**** Available data

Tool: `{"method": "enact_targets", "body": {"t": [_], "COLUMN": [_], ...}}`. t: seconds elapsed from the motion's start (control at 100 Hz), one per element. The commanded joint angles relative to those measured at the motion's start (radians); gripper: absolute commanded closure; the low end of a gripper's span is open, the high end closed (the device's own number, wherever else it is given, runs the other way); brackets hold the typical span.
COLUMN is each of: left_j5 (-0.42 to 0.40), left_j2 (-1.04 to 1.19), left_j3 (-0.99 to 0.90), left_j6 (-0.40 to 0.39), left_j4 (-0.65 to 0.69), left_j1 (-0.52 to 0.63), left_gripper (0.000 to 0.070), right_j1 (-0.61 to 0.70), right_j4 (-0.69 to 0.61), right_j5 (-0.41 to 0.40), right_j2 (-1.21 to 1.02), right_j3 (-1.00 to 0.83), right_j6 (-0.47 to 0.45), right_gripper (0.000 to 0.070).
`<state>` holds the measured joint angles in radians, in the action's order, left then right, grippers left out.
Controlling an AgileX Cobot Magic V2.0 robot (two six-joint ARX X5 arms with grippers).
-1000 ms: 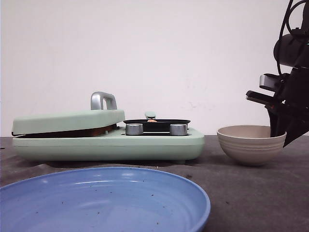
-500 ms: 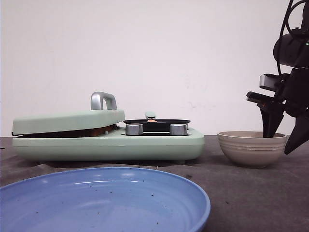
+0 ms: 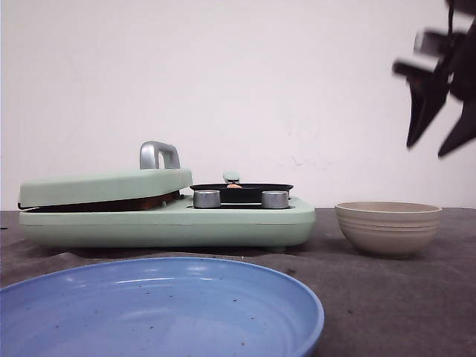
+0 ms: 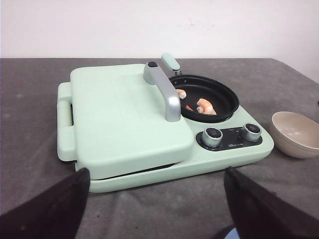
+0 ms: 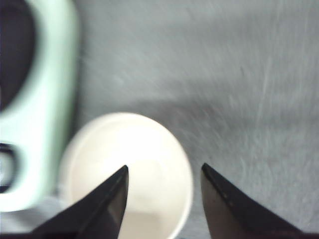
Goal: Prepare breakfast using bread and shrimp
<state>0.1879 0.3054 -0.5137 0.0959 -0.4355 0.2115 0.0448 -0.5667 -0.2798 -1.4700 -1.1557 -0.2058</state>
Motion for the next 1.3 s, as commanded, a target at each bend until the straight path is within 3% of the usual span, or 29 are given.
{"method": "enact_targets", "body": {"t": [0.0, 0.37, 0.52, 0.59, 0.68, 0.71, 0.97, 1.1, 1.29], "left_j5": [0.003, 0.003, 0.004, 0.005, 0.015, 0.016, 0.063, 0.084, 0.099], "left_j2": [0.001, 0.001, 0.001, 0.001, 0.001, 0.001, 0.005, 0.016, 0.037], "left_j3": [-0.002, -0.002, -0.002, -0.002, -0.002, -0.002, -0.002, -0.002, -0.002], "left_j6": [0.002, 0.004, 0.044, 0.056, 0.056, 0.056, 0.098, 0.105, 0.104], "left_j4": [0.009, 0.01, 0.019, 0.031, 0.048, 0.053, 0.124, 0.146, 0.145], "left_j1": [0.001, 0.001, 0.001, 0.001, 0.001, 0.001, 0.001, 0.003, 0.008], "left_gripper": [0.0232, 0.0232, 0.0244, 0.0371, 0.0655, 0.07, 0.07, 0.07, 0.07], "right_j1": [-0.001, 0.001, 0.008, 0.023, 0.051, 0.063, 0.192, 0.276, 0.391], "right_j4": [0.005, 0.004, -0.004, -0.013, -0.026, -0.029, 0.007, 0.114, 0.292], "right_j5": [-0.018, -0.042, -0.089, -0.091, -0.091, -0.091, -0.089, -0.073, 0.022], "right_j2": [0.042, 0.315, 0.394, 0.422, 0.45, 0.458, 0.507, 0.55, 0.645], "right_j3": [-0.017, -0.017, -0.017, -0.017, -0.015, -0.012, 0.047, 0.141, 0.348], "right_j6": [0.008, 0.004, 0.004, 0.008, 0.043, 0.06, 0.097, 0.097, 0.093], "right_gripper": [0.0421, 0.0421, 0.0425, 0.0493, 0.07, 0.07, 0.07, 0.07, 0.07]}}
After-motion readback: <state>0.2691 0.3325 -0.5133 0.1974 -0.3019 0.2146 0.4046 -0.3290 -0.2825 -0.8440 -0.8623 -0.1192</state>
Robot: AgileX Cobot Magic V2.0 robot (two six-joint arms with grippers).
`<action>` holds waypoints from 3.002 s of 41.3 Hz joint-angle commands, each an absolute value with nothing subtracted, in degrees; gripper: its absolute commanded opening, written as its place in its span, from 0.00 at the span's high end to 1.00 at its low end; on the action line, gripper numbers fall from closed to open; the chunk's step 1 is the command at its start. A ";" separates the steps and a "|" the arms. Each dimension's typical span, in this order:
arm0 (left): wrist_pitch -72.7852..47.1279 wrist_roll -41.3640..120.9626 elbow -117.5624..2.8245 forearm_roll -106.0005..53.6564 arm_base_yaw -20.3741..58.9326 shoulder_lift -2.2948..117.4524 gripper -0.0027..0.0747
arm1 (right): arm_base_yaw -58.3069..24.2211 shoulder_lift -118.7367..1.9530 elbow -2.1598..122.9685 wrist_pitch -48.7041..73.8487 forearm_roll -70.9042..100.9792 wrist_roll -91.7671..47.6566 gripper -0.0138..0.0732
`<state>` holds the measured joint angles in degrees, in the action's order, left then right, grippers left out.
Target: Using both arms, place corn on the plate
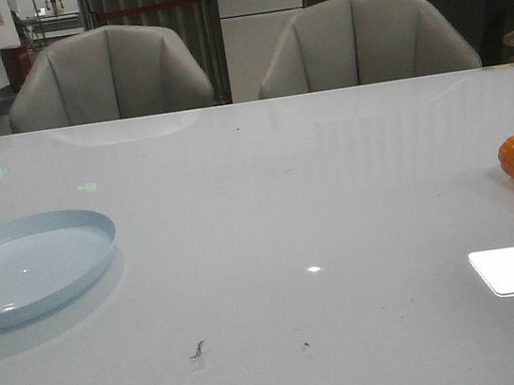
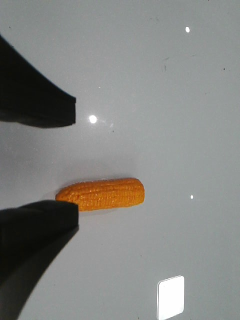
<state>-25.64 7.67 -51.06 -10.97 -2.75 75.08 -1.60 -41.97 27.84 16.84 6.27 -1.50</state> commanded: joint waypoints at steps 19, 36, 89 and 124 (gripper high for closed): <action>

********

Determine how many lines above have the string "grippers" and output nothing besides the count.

_Answer space_:
4